● **YOUR GOAL**
Copying exactly, give the lines in the material below from the one with "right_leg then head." to the one with "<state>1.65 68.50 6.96", ends included, and nothing besides.

● **AVAILABLE DATA**
◇ ◇ ◇ ◇ ◇
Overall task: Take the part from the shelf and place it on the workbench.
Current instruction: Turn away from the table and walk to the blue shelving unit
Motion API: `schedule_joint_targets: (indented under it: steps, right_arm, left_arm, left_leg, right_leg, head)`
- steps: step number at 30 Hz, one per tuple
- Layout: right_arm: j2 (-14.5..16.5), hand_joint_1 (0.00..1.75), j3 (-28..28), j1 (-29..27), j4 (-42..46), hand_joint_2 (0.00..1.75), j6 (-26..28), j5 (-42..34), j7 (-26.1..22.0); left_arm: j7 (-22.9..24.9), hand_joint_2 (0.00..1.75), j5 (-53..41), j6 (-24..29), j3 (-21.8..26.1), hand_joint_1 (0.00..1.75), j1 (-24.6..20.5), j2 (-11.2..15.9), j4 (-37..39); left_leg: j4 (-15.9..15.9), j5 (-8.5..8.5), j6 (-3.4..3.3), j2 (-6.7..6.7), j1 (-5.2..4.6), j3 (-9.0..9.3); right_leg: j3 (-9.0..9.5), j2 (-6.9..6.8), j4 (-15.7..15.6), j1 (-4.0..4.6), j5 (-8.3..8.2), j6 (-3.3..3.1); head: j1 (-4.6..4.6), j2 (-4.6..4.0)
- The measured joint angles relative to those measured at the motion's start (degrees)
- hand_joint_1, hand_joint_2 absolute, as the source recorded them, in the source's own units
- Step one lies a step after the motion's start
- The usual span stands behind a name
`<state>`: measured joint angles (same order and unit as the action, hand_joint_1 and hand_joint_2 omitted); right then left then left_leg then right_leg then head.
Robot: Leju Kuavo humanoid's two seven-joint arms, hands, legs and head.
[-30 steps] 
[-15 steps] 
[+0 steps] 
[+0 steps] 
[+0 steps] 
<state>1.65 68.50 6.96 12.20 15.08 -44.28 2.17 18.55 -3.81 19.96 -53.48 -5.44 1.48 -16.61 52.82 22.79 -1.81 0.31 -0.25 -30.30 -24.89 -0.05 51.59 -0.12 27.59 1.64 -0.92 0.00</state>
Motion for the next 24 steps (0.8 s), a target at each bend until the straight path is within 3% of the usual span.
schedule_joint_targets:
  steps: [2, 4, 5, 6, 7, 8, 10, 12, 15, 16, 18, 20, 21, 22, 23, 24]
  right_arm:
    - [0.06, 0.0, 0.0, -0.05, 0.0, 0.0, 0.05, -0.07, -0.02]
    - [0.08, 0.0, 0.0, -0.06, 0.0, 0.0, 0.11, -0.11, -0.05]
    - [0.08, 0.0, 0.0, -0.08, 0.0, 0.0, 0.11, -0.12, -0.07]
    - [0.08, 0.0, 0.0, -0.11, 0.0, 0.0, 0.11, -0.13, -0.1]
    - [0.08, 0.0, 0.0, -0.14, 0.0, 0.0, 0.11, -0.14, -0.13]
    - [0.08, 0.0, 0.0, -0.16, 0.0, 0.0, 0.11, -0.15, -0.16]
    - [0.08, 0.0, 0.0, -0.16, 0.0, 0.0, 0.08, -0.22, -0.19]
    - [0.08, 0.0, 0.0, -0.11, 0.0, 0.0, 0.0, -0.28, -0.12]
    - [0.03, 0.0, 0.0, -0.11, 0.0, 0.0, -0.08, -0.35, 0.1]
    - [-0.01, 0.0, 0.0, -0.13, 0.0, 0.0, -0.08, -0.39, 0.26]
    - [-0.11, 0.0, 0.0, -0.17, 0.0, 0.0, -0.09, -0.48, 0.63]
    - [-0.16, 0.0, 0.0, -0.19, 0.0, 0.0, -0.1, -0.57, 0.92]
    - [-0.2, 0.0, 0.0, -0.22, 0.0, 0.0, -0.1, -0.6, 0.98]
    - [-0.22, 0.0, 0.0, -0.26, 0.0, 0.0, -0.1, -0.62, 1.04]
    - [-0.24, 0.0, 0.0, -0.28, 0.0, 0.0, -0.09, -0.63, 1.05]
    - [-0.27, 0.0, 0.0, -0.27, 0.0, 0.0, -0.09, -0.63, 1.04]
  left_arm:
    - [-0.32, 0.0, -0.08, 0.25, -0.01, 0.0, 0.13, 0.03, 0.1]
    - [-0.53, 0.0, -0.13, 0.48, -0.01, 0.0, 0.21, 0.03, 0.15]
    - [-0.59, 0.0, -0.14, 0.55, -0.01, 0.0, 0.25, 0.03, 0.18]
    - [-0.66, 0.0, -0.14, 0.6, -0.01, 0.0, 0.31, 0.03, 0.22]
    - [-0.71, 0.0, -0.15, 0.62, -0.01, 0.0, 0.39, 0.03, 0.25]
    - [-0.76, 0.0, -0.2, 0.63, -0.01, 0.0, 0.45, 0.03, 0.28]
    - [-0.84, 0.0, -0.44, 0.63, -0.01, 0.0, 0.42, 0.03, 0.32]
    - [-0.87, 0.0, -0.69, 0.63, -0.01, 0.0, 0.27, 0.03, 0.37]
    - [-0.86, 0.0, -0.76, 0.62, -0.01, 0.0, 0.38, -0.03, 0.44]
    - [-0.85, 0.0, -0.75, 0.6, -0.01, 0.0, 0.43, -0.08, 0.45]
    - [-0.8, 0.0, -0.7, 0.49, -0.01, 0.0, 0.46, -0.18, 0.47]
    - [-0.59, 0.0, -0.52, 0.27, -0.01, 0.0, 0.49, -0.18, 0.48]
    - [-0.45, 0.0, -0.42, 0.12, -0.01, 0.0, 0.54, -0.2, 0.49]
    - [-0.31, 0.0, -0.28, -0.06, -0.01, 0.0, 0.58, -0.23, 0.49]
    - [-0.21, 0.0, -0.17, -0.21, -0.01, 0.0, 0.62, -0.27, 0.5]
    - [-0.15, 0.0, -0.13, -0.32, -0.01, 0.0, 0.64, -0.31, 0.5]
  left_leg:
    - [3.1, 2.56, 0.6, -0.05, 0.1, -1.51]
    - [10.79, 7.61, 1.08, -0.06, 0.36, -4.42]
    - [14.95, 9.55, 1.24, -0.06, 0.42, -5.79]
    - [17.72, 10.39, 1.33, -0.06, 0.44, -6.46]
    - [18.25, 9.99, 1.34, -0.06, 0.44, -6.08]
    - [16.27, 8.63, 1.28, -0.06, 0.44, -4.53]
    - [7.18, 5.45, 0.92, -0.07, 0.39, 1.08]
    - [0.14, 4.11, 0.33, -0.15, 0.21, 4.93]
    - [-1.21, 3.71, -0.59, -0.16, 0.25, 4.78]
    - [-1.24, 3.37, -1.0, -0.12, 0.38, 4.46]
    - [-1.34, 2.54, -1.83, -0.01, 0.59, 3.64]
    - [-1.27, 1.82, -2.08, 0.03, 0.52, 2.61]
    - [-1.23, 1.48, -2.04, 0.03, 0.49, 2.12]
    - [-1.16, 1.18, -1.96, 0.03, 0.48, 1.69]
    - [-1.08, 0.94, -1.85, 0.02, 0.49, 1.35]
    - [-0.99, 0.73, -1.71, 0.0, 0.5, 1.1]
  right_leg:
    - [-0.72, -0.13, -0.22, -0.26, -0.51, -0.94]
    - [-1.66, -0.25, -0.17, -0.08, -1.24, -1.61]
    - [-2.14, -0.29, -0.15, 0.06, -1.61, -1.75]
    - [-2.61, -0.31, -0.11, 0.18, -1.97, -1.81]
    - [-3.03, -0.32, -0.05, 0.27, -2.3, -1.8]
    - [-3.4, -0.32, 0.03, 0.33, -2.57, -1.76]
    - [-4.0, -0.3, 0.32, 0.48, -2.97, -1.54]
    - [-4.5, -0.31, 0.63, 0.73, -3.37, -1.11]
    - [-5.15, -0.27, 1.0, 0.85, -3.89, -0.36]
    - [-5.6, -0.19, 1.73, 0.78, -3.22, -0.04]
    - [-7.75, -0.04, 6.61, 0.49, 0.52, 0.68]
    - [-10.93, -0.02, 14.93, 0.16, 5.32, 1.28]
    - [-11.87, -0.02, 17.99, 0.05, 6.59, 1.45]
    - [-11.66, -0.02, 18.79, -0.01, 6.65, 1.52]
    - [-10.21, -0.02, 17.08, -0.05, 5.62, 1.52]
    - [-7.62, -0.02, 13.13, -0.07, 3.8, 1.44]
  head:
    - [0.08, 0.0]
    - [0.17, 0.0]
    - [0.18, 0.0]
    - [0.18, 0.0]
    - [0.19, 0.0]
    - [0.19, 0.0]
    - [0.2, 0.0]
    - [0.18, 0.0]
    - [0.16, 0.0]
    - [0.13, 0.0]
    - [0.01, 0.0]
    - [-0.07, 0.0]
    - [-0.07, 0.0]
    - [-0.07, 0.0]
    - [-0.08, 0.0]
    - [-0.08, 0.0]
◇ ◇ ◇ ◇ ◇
● **WRITTEN SOLUTION**
`<state>`: measured joint angles (same order and unit as the action, hand_joint_1 and hand_joint_2 omitted); right then left then left_leg then right_leg then head.
Robot: Leju Kuavo humanoid's two seven-joint arms, hands, legs and head.
[-30 steps] 
[-15 steps] 
[+0 steps] 
[+0 steps] 
[+0 steps] 
<state>1.65 68.50 6.96 12.20 15.08 -44.28 2.17 18.55 -3.81 19.96 -53.48 -5.44 1.48 -16.61 52.82 22.79 -1.81 0.31 -0.25 -30.30 -24.89 -0.05 51.59 -0.12 27.59 1.64 -0.92 0.00</state>

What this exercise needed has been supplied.